-- Brief --
Give back the data exactly, with no images.

-- Data shown --
*** Begin section ***
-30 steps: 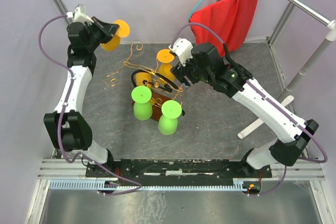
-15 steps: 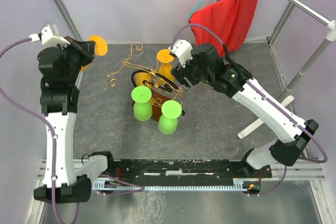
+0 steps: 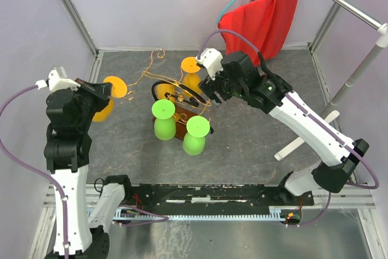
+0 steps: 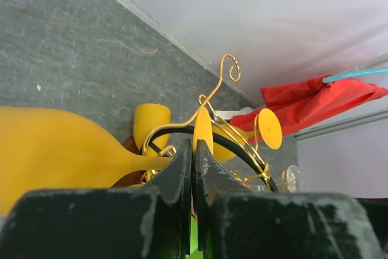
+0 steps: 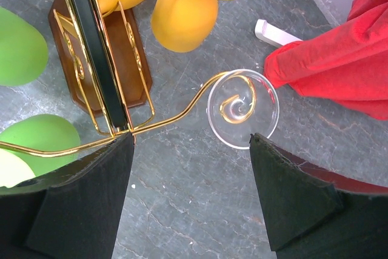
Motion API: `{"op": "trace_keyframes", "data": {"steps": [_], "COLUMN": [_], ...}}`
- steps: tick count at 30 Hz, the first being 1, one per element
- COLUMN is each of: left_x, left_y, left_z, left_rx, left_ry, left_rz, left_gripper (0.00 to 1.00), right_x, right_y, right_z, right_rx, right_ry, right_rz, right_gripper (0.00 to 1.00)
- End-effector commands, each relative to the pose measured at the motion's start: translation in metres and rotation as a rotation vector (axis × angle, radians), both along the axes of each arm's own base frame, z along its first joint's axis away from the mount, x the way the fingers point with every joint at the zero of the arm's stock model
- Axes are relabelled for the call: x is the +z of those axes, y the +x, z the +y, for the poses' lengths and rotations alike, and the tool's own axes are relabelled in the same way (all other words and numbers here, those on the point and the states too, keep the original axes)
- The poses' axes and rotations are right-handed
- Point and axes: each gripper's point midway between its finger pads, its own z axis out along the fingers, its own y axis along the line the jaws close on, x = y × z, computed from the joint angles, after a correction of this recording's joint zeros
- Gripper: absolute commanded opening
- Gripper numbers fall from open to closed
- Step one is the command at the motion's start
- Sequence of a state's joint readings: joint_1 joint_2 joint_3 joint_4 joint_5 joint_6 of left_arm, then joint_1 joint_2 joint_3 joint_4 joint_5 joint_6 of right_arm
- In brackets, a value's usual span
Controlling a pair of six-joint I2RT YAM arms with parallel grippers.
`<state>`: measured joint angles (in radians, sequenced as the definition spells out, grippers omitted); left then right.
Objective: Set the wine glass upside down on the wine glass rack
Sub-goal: Turn the wine glass upside down at the wine rack.
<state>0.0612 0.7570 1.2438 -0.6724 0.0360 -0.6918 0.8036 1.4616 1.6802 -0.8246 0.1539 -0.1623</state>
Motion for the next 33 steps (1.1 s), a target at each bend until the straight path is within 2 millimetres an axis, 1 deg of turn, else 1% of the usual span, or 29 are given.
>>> {"op": "trace_keyframes", "data": {"steps": [1, 4, 7, 11, 15, 18, 20, 25, 29, 33], "left_x": [0.004, -0.002, 0.000, -0.002, -0.010, -0.015, -0.016, -0.006, -0.003, -0.003], "left_y": [-0.012, -0.015, -0.016, -0.017, -0.011, -0.004, 0.001, 0.012, 0.023, 0.039], "left_z": [-0.006, -0.012, -0.019, -0.023, -0.033, -0.043, -0.046, -0.046, -0.048, -0.049], "left_rx": [0.032, 0.025, 0.006, 0.004, -0.033, -0.081, -0.102, -0.126, -0.156, -0.179], "left_ry": [-0.172, -0.257, -0.326, -0.375, -0.490, -0.569, -0.586, -0.574, -0.560, -0.540], "left_rz": [-0.017, 0.010, 0.014, 0.021, 0.008, -0.010, -0.016, -0.080, -0.117, -0.142], "left_gripper": [0.03, 0.03, 0.03, 0.03, 0.03, 0.03, 0.03, 0.03, 0.03, 0.03], "right_x": [0.019, 0.018, 0.019, 0.019, 0.020, 0.021, 0.021, 0.019, 0.019, 0.018], "right_y": [-0.009, -0.011, -0.013, -0.014, -0.014, -0.014, -0.014, -0.013, -0.012, -0.010], "right_z": [-0.007, -0.009, -0.012, -0.015, -0.017, -0.018, -0.017, -0.017, -0.017, -0.018], "right_rx": [0.000, -0.007, -0.017, -0.025, -0.029, -0.032, -0.031, -0.033, -0.039, -0.046], "right_ry": [0.054, 0.058, 0.063, 0.064, 0.063, 0.064, 0.062, 0.056, 0.050, 0.046], "right_rz": [-0.032, -0.024, -0.024, -0.027, -0.030, -0.033, -0.033, -0.031, -0.032, -0.034], "right_gripper": [0.84, 0.84, 0.84, 0.84, 0.84, 0.84, 0.84, 0.84, 0.84, 0.84]}}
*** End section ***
-- Reply --
-30 steps: 
-15 steps: 
+0 steps: 
+0 steps: 
+0 steps: 
Motion API: `{"op": "trace_keyframes", "data": {"steps": [_], "COLUMN": [_], ...}}`
- steps: tick count at 30 Hz, the first being 1, one per element
- COLUMN is each of: left_x, left_y, left_z, left_rx, left_ry, left_rz, left_gripper (0.00 to 1.00), right_x, right_y, right_z, right_rx, right_ry, right_rz, right_gripper (0.00 to 1.00)
- End-effector commands, each relative to the pose measured at the motion's start: translation in metres and rotation as a rotation vector (axis × angle, radians), both along the axes of each arm's own base frame, z along its first joint's axis away from the mount, x the way the fingers point with every joint at the zero of the arm's stock model
- Axes are relabelled for the call: x is the +z of those axes, y the +x, z the +y, for the poses' lengths and rotations alike, and the tool's own axes are relabelled in the same way (all other words and numbers here, those on the point and the states too, keep the original axes)
- The poses' axes and rotations are right-handed
- Point and axes: each gripper's point midway between its finger pads, its own z axis out along the fingers, its own y axis along the line the jaws close on, x = y × z, computed from the joint angles, after a correction of this recording's joint zeros
- Gripper: absolute commanded opening
- Gripper numbers fall from open to closed
- Step one is the command at the motion's start
- Sequence of a state's joint readings: joint_1 joint_2 joint_3 joint_4 joint_5 joint_6 of left_arm, then joint_1 joint_2 joint_3 joint_4 joint_5 joint_6 of right_arm
- In brackets, a value's usual span
Controlling a pair of six-joint I2RT YAM arms with parallel grippers.
`<state>`: measured joint angles (in radians, sequenced as the definition spells out, grippers omitted); left then right.
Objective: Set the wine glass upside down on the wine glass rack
Sub-goal: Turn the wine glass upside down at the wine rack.
<state>0.0612 0.7570 1.2438 -0.6724 0.0360 -0.6918 0.8036 1.4616 1.6802 -0.8246 0.1539 -0.1623</state>
Motion for the next 33 steps (1.1 s), a target at each bend until the straight path is within 2 millimetres an axis, 1 deg of turn, else 1% of the usual span, or 29 are given.
>>> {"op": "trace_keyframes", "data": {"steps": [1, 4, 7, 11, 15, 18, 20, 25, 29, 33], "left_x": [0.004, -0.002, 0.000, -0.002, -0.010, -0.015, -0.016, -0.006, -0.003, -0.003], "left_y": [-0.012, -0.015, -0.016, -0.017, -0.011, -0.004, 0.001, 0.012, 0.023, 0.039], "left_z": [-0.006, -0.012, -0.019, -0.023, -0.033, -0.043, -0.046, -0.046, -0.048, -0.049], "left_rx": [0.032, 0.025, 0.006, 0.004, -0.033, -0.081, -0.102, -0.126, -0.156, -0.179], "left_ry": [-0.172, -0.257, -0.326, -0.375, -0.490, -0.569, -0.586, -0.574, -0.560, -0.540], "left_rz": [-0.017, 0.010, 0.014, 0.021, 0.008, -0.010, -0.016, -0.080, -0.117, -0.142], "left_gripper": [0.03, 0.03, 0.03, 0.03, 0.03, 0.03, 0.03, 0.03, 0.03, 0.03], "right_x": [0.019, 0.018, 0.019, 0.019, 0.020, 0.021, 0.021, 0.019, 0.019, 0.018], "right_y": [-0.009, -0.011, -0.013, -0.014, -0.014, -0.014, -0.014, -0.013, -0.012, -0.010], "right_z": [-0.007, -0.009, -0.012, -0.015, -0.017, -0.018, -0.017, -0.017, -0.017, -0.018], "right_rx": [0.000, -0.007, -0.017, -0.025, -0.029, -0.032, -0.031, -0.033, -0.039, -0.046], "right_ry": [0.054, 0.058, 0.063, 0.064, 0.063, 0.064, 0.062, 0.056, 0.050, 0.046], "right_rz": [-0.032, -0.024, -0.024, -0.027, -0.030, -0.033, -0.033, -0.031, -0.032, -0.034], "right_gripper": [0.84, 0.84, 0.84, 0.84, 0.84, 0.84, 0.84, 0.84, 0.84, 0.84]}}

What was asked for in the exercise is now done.